Mother Beeatriss, the Hive-Mother
No one would mistake Mother Beeatriss for a warrior. She is short, broad-shouldered, and permanently stooped beneath robes stained thick with wax and smoke. Her face has not been seen in decades, hidden behind a tightly woven veil resembling the spiral chambers of a hive. Around her neck hangs a heavy collar of beeswax seals, each pressed with the mark of a different monastery absorbed into her flock.
Yet, no one commands the Hive as she does. She walks among swarms untouched. Queens crawl upon her sleeves. The great riders claim that when Beeatriss hums her evening prayers, every hive in Bhir answers in unison. Whether this is miracle or instinct matters very little; the bees obey. Her followers call her Hive-Mother. She rejects every other title. When she speaks, it is rarely above a whisper.
The bees make enough noise for everyone.
Toady: Brother Willoughbee
If Beeatriss is the soul of the Hivebound, her son is undoubtedly its liver. Brother Willoughbee stands head and shoulders above every monk in the order—all gangling limbs wrapped in robes seemingly stitched for someone half his width. His hood forever hangs crooked, and his gait resembles a starving stork wading through mud.

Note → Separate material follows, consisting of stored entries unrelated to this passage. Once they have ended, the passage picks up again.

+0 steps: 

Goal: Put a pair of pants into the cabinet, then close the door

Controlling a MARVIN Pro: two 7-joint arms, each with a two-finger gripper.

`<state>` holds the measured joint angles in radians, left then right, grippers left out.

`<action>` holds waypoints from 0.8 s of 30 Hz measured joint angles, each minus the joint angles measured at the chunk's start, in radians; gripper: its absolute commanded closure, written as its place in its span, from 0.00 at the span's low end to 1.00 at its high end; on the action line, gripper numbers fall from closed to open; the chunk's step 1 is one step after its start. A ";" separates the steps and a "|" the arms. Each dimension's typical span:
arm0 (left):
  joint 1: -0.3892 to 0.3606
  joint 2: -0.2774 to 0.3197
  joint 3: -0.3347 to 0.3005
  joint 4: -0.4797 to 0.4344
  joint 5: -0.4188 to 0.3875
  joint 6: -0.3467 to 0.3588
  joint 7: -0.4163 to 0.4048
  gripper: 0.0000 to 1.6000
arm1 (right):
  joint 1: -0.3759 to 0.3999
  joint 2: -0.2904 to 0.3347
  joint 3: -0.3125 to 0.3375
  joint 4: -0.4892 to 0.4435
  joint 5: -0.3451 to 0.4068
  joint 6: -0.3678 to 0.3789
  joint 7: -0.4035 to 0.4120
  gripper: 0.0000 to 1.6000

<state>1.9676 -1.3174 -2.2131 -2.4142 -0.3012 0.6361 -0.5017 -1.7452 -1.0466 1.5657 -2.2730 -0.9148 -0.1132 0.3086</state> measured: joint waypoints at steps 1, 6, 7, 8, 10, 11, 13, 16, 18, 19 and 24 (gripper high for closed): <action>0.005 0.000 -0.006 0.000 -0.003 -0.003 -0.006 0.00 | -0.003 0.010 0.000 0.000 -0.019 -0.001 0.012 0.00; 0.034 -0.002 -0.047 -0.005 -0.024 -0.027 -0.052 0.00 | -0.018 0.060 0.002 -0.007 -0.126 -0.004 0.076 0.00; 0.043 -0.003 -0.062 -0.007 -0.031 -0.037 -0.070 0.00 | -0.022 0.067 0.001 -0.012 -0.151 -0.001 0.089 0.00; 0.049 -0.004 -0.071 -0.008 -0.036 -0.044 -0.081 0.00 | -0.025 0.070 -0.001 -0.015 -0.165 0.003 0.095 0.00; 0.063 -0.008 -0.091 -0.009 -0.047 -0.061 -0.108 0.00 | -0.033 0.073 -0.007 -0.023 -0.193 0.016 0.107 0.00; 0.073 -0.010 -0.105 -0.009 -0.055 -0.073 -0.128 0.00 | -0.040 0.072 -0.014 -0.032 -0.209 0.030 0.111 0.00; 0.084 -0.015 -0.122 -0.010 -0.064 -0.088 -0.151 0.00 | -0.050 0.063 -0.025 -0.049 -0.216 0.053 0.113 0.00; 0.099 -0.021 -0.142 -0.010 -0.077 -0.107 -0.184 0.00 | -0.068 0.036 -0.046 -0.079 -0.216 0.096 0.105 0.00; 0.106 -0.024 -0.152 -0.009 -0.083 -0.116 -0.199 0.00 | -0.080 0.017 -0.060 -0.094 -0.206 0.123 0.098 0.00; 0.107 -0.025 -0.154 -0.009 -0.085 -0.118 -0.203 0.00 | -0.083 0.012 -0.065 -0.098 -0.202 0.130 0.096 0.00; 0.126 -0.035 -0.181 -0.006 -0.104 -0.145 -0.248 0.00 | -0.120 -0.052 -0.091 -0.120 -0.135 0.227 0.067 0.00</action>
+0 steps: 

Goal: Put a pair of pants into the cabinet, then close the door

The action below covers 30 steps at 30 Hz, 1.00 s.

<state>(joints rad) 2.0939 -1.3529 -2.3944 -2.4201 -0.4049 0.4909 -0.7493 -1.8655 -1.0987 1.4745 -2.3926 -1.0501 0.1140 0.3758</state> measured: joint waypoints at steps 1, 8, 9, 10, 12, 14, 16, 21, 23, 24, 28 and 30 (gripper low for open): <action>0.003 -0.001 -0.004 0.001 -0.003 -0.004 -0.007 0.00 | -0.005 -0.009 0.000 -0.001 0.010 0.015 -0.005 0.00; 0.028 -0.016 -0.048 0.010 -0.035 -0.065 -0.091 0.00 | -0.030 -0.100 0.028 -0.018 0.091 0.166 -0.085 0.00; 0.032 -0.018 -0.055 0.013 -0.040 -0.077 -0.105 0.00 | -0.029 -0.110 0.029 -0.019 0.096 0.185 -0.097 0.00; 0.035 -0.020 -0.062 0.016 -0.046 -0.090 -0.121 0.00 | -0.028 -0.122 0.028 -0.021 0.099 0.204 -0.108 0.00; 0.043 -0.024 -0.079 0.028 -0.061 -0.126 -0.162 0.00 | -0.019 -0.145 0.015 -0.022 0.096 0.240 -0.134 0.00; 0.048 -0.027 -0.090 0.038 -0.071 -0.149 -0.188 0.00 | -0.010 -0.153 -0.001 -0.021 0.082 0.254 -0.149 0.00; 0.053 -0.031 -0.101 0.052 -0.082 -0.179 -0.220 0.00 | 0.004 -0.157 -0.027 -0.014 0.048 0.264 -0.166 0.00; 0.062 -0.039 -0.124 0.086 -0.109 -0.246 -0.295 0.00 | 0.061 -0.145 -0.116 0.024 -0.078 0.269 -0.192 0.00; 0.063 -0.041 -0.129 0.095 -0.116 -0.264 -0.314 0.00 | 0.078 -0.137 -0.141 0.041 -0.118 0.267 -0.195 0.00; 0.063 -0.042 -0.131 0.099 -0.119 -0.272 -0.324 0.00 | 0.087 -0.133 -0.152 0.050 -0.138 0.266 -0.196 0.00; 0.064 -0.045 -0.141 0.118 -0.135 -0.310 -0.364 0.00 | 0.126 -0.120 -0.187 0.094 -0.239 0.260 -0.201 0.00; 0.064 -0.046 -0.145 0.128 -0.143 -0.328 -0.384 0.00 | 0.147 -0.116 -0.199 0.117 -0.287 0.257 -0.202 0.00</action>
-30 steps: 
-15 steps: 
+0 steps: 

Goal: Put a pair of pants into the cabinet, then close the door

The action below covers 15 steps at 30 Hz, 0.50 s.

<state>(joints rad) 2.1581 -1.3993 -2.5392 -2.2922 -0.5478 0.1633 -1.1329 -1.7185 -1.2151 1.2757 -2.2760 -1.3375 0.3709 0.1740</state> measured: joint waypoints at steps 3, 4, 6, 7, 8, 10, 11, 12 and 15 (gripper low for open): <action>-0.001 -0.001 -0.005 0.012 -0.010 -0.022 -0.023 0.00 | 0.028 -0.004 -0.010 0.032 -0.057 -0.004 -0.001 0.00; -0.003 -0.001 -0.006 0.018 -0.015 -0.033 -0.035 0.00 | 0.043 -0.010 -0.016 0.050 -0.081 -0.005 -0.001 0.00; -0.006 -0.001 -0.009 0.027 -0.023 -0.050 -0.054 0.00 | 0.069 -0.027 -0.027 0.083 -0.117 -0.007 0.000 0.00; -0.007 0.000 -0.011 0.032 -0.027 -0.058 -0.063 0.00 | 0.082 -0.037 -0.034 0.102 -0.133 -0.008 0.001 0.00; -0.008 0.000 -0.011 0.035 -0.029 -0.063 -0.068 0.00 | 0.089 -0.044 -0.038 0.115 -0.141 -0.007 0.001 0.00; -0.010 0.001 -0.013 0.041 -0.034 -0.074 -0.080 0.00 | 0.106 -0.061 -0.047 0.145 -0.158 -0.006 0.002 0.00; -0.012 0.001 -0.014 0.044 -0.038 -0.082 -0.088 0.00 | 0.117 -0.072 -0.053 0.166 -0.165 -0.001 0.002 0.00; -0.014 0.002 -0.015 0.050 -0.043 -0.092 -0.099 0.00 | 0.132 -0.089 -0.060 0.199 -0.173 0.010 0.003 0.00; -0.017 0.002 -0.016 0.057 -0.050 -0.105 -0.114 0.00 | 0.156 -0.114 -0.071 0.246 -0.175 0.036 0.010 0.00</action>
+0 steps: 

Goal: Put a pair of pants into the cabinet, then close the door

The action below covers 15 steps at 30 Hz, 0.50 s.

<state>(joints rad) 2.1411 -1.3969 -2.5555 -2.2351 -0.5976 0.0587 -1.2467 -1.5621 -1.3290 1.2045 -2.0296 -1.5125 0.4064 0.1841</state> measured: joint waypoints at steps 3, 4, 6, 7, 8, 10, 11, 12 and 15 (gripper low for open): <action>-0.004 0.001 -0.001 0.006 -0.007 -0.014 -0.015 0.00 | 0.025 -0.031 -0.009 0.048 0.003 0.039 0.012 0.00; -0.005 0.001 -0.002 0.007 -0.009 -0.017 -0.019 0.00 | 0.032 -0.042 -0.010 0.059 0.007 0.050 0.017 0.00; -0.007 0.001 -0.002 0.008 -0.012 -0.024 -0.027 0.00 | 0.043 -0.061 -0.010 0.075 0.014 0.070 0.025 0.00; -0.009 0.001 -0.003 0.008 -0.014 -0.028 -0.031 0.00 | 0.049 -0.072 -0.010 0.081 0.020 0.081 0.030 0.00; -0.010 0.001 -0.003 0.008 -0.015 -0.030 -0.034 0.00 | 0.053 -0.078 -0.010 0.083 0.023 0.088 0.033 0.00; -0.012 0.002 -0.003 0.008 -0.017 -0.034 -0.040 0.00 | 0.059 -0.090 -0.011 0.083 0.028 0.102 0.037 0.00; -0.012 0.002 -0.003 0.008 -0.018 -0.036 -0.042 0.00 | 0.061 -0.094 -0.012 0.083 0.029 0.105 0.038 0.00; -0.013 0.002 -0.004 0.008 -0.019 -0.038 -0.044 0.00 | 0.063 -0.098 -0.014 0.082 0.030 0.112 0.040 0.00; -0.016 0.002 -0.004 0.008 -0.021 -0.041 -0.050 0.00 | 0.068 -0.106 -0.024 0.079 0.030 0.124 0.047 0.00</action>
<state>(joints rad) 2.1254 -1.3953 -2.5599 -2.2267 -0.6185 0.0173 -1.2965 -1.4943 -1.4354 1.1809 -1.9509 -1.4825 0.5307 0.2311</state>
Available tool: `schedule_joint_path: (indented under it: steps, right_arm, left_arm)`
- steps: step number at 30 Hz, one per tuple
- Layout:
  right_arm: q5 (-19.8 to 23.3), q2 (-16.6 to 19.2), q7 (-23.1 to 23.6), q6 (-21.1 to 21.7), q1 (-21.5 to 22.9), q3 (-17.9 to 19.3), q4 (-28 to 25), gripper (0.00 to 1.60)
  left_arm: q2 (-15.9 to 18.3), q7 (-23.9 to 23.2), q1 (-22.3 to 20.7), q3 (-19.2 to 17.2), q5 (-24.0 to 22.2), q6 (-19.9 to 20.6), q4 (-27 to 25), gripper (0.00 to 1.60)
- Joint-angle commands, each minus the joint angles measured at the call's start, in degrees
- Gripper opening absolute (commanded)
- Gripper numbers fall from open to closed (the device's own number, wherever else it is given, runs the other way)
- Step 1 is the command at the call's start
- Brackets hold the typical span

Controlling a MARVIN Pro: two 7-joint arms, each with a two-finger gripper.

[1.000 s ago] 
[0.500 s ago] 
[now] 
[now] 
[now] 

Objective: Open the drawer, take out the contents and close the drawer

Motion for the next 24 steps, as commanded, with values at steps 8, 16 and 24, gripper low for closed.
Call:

He is rarely seen without a clay jug of fermented hive mead. The monks insist it is medicinal; Willoughbee insists it is breakfast. The drink itself is brewed from overripe honey sealed inside humming wax amphorae until it acquires an alarming enthusiasm for escaping its container. Veterans claim one cup grants courage. Three cups grant conversations with long-dead Saints. Four cups usually result in either prophecy or unconsciousness. No one has yet determined which comes first.
Despite his perpetual intoxication, Willoughbee possesses an uncanny rapport with the giant bees. Swarms drift lazily around him as if he were merely another oversized drone. He has been known to stagger directly through active hives while apologizing politely to each bee he bumps into. Beeatriss refers to this as divine favor. Everyone else calls it impossible luck.